I am wondering why I get an incorrect answer when trying to find the volume of a rotated function about the x-axis when using the Average Value Theorem.
I want to find the volume of $y=\sqrt{x-2}$ as it is revolved around the $x-axis$ on $ x\in[2,6]$
Classic Calculus (area with disks)
$\int_2^6\left(\pi x - 2\pi\right)dx$
Why can't I do...
$4\pi\left(\frac14\int_2^6\sqrt{x-2}dx\right)^2$
Basically my plan is to create a cylinder with r = average radius. It is using the volume for a cylinder $V=\pi r^2h$. The version with variables looks like...
$\pi(a-b)\left(\frac1{b-a}\int_a^bf(x)dx\right)^2$
The problem is that the computation of the average value of $y$ assigns equal weights to all of the $y$ values, but unlike the situation for areas, they don’t contribute equally to the volume.

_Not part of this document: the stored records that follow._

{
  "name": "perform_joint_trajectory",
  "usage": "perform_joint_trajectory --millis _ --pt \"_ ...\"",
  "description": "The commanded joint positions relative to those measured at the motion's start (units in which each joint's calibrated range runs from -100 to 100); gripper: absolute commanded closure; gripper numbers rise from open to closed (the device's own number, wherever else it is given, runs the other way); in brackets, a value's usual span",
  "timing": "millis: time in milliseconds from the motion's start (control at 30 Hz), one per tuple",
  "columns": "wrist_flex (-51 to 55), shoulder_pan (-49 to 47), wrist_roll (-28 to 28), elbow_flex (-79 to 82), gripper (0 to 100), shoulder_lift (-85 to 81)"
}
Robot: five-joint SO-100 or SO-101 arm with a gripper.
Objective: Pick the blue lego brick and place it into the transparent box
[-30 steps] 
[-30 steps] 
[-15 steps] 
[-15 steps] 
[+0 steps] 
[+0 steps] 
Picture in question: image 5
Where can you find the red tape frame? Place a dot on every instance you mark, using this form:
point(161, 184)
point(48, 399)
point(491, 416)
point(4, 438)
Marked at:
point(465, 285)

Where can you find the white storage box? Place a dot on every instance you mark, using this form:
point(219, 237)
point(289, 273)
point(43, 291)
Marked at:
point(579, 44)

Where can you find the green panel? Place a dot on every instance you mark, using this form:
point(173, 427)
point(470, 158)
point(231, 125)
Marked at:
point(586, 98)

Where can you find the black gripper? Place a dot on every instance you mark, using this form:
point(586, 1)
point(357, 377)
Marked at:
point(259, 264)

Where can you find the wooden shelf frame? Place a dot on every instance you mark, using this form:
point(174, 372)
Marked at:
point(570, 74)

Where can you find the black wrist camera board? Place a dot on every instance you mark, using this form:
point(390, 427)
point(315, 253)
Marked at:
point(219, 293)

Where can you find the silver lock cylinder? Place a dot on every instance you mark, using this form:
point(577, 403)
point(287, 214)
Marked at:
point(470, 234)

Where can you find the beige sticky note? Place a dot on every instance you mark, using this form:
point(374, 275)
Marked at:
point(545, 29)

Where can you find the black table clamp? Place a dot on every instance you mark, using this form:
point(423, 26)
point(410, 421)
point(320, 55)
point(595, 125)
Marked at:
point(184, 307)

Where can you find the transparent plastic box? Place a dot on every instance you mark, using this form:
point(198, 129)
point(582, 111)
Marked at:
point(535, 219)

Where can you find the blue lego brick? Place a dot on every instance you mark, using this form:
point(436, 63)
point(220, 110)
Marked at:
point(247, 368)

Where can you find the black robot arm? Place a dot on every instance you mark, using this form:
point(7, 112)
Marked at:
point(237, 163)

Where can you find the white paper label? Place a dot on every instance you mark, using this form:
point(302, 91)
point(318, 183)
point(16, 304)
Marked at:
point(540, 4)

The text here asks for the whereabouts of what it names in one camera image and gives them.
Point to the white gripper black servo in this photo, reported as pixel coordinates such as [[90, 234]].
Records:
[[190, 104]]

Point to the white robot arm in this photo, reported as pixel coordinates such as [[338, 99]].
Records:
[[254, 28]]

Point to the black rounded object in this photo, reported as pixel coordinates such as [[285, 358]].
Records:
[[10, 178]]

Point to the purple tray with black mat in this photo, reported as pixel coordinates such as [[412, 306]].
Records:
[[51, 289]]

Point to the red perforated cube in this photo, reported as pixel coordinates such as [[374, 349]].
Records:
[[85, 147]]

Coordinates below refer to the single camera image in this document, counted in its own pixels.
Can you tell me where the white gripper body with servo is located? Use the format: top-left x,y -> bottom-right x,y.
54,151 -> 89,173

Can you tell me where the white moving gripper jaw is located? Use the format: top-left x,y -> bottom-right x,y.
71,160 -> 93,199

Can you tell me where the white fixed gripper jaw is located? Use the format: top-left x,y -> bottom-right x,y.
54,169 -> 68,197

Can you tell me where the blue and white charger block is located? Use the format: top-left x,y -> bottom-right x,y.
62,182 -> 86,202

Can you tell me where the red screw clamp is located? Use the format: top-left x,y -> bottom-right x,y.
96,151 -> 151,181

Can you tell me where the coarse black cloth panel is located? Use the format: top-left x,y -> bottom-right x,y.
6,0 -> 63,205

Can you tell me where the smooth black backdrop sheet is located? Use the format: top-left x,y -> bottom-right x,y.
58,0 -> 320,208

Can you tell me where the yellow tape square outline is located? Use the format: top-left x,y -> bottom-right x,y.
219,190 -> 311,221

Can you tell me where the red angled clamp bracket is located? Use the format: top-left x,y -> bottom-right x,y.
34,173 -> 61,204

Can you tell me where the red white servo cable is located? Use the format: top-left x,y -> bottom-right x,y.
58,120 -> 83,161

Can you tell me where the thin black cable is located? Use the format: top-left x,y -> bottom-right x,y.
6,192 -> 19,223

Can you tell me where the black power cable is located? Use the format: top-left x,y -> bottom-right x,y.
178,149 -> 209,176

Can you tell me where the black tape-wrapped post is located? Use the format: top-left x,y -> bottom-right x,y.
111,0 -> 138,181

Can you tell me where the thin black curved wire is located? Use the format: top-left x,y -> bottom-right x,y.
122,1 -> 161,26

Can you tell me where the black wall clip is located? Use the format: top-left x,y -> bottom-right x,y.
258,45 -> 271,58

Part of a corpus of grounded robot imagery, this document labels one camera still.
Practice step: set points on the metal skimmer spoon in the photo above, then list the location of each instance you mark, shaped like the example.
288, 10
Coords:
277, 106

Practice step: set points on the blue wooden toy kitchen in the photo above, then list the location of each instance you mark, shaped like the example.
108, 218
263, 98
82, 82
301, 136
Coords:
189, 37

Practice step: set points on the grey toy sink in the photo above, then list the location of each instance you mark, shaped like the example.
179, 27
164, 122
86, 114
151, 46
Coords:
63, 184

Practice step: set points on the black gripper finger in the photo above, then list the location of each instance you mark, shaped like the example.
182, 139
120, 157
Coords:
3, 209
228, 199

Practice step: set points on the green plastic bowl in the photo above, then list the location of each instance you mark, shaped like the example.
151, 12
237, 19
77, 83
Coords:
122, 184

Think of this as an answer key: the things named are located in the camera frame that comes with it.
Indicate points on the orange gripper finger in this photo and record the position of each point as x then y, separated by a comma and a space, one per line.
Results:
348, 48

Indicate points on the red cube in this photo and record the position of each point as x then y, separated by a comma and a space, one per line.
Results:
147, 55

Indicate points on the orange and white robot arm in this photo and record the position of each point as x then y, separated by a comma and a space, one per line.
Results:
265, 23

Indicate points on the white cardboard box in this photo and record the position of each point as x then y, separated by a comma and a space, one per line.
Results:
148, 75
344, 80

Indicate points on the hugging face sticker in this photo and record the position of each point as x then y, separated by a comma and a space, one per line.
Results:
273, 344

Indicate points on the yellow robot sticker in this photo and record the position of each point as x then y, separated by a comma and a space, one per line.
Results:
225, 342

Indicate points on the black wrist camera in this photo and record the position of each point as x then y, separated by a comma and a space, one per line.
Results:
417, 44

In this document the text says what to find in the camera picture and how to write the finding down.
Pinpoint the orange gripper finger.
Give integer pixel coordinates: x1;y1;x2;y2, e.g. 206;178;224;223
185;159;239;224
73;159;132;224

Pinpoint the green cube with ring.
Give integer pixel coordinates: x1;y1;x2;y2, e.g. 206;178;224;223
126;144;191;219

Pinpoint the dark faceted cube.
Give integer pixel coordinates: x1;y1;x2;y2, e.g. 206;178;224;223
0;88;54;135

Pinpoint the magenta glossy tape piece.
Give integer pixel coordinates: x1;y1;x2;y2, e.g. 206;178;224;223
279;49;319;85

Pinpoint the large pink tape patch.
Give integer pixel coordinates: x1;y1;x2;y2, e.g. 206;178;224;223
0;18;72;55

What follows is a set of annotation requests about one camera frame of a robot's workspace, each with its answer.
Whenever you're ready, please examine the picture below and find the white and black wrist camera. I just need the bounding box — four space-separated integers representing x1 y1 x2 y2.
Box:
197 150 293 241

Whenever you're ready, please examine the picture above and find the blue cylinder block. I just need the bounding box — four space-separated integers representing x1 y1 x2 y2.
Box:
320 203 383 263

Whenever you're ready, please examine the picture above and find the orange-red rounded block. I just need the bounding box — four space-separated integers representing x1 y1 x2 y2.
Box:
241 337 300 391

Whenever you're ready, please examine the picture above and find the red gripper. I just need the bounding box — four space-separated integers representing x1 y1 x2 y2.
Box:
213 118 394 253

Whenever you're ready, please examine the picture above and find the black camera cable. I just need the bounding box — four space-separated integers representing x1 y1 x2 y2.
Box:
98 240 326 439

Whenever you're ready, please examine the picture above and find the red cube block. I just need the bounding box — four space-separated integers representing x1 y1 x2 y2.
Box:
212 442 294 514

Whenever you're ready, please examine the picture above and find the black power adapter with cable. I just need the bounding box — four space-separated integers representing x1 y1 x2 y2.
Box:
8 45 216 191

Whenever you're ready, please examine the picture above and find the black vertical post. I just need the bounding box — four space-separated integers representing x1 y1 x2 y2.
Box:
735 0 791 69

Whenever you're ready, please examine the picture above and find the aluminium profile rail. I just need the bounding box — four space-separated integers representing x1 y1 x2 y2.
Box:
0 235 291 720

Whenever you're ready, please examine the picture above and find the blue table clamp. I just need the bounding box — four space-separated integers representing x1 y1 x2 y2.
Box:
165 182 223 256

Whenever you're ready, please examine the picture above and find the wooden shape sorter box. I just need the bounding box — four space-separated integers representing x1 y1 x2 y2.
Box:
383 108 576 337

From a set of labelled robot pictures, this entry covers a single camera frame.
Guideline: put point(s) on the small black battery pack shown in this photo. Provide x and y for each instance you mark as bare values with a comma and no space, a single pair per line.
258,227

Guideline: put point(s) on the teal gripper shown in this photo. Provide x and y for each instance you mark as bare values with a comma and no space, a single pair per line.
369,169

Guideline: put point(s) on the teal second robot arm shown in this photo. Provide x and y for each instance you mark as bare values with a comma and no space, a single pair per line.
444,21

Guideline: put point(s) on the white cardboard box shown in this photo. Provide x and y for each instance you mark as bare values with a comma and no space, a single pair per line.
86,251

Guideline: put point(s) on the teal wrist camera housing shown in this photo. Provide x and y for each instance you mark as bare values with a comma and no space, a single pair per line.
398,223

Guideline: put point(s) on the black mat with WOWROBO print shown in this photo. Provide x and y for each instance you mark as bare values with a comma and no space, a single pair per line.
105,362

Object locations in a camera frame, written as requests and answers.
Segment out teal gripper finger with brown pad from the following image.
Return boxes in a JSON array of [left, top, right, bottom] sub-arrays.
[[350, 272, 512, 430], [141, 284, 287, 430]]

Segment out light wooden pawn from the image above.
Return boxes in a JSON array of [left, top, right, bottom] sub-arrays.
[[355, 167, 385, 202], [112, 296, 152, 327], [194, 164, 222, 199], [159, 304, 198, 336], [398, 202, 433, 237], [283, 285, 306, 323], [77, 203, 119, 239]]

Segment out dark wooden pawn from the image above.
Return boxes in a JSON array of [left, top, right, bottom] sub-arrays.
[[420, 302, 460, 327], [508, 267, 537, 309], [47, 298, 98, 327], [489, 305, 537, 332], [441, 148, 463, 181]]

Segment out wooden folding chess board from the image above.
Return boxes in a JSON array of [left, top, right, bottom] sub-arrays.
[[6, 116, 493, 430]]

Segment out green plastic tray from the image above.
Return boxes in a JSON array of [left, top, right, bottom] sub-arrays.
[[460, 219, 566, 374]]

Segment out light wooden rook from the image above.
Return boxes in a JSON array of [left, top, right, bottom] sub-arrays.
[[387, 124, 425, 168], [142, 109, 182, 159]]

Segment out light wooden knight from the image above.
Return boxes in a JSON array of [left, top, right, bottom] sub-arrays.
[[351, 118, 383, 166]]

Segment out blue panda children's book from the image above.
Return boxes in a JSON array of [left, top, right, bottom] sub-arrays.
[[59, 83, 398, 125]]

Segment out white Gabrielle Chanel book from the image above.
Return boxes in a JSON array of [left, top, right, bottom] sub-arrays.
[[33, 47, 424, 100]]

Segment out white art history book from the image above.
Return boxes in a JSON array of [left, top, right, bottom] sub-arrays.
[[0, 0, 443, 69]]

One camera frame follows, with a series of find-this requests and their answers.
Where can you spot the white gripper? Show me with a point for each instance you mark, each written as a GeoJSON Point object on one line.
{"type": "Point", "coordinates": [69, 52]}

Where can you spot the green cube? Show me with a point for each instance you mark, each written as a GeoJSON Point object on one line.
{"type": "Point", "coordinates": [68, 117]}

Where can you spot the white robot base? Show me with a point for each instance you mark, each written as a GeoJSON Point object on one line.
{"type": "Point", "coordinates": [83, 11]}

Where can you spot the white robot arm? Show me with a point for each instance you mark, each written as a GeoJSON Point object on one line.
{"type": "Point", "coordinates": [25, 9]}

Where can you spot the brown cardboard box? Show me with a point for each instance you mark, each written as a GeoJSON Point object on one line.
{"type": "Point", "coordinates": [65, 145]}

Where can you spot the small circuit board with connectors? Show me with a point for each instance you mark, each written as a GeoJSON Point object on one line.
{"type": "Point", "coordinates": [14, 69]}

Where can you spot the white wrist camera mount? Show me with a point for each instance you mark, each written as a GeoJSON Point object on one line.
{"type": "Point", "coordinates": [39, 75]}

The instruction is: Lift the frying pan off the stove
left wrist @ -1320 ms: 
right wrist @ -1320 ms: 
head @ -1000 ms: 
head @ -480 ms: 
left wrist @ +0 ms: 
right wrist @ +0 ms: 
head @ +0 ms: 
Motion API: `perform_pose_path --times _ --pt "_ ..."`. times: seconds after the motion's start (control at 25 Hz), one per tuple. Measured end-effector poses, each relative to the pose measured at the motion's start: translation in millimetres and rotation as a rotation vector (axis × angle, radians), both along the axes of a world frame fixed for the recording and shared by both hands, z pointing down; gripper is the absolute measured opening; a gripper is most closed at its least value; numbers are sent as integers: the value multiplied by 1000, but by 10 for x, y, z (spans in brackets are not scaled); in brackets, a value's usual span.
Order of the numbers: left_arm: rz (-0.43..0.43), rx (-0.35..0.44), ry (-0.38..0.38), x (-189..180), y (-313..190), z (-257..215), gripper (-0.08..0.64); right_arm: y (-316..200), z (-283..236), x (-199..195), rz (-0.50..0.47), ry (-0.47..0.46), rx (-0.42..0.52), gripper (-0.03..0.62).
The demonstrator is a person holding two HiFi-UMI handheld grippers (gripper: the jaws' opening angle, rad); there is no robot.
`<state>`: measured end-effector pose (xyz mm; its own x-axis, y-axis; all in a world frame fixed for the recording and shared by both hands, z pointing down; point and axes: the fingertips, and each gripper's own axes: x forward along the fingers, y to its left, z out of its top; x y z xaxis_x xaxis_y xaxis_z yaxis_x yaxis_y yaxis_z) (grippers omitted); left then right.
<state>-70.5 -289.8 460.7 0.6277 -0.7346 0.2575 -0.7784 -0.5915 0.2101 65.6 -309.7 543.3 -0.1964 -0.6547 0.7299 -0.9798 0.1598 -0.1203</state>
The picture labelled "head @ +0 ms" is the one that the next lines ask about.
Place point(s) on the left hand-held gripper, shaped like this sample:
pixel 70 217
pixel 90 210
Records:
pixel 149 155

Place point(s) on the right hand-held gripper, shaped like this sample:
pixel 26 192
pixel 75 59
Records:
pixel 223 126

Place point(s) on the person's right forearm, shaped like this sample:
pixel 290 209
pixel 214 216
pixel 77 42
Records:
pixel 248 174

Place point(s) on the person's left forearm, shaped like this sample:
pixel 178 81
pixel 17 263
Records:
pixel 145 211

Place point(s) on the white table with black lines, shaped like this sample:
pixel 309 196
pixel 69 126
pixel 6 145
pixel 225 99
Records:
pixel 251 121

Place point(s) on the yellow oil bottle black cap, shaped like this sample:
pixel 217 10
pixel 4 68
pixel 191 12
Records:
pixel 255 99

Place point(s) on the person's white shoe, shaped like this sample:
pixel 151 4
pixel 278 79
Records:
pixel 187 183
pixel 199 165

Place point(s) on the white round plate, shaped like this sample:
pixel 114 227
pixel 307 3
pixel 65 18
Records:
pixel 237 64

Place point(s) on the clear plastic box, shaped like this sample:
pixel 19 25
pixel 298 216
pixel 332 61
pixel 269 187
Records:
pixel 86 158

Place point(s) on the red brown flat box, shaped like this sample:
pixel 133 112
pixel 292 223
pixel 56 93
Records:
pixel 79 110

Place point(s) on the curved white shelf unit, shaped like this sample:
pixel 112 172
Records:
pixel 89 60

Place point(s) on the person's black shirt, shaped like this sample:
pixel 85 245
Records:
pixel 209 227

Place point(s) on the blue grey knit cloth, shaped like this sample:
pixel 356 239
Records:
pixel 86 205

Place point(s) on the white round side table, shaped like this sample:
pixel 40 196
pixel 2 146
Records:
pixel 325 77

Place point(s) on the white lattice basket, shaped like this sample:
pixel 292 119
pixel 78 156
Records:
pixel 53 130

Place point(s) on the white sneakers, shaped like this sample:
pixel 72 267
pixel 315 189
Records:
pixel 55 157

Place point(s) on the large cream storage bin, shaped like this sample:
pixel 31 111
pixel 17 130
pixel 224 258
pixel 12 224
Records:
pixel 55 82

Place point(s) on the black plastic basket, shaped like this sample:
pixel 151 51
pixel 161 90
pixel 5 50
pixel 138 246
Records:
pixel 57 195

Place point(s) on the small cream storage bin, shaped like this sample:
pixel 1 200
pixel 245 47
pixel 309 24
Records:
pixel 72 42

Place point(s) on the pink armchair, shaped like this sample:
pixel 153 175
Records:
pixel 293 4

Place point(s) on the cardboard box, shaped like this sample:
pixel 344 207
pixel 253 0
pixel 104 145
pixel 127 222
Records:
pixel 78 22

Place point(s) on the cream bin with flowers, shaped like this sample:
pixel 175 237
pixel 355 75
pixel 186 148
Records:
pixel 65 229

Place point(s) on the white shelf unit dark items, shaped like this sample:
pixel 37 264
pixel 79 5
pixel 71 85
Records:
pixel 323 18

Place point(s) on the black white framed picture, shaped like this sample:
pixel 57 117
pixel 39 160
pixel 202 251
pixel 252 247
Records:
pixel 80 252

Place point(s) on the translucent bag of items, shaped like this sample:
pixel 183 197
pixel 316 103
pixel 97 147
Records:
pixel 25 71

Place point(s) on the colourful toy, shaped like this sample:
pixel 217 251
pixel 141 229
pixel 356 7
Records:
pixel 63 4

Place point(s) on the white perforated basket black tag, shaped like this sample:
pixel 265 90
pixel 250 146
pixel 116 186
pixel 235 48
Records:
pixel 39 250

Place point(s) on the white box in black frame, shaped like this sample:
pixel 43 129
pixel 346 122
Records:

The contribution of a particular $y$ value to the total area under a curve is directly proportional to $y$, and thus also directly proportional to $\Delta y=y-\bar y$, so replacing $y$ by $\bar y$, the unweighted average, is appropriate. For a volume of rotation, however, you have $dV=\pi y^2\,dx$, and $$\pi(y+\Delta y)^2-\pi\bar y^2 = \pi(2\bar y\Delta y+\Delta y^2),$$ which is nonlinear. You could, of course, use an average value to compute a volume of rotation, but it would have to be an appropriately-weighted one.